## Exercise requirements
Retype all of the data shown below, keeping every character the same.

____________________

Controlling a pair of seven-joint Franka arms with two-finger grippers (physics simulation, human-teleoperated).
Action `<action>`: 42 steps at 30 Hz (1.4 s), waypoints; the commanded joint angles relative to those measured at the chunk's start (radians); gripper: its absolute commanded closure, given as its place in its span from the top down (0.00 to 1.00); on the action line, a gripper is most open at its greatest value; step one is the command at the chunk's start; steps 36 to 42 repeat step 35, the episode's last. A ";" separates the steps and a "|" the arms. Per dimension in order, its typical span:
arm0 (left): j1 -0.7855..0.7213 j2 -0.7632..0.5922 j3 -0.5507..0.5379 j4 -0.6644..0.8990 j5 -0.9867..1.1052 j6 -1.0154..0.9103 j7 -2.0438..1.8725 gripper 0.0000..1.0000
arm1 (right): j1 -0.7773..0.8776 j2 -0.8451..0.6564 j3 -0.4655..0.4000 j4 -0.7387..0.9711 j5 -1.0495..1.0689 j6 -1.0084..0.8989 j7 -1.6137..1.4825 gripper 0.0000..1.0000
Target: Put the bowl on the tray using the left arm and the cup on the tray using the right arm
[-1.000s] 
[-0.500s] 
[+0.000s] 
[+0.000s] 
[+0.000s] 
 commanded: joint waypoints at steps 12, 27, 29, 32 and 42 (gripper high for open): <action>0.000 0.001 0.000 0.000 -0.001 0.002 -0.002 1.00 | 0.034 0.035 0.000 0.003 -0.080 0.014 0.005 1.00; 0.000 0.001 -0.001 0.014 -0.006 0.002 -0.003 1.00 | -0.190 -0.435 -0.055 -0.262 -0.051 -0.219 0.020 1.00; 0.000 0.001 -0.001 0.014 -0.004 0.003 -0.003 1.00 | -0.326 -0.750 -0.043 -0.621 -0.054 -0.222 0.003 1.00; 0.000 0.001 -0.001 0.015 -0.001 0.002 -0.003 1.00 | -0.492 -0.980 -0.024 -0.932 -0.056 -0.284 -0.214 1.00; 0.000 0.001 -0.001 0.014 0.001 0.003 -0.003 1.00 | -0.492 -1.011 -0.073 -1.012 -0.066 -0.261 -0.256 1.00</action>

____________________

## Problem solution
Controlling a pair of seven-joint Franka arms with two-finger grippers (physics simulation, human-teleoperated).
Action `<action>`: 42 steps at 30 Hz (1.4 s), waypoints; the commanded joint angles relative to those measured at the chunk's start (radians); gripper: its absolute commanded closure, given as its place in its span from the top down (0.00 to 1.00); on the action line, a gripper is most open at its greatest value; step one is the command at the chunk's start; steps 36 to 42 repeat step 35, the episode's last. A ";" separates the steps and a "|" the arms. Per dimension in order, its typical span:
arm0 (left): j1 -0.7855..0.7213 j2 -0.7632..0.5922 j3 -0.5507..0.5379 j4 -0.6644..0.8990 j5 -0.9867..1.1052 j6 -1.0154..0.9103 j7 -2.0438..1.8725 gripper 0.0000..1.0000
arm1 (right): j1 -0.7773..0.8776 j2 -0.8451..0.6564 j3 -0.4655..0.4000 j4 -0.7387..0.9711 j5 -1.0495..1.0689 j6 -1.0084..0.8989 j7 -1.6137..1.4825 gripper 0.0000..1.0000
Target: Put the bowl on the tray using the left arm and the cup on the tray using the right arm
[-1.000s] 
[-0.500s] 
[+0.000s] 
[+0.000s] 
[+0.000s] 
 commanded: joint waypoints at steps 12, 27, 29, 32 and 42 (gripper high for open): <action>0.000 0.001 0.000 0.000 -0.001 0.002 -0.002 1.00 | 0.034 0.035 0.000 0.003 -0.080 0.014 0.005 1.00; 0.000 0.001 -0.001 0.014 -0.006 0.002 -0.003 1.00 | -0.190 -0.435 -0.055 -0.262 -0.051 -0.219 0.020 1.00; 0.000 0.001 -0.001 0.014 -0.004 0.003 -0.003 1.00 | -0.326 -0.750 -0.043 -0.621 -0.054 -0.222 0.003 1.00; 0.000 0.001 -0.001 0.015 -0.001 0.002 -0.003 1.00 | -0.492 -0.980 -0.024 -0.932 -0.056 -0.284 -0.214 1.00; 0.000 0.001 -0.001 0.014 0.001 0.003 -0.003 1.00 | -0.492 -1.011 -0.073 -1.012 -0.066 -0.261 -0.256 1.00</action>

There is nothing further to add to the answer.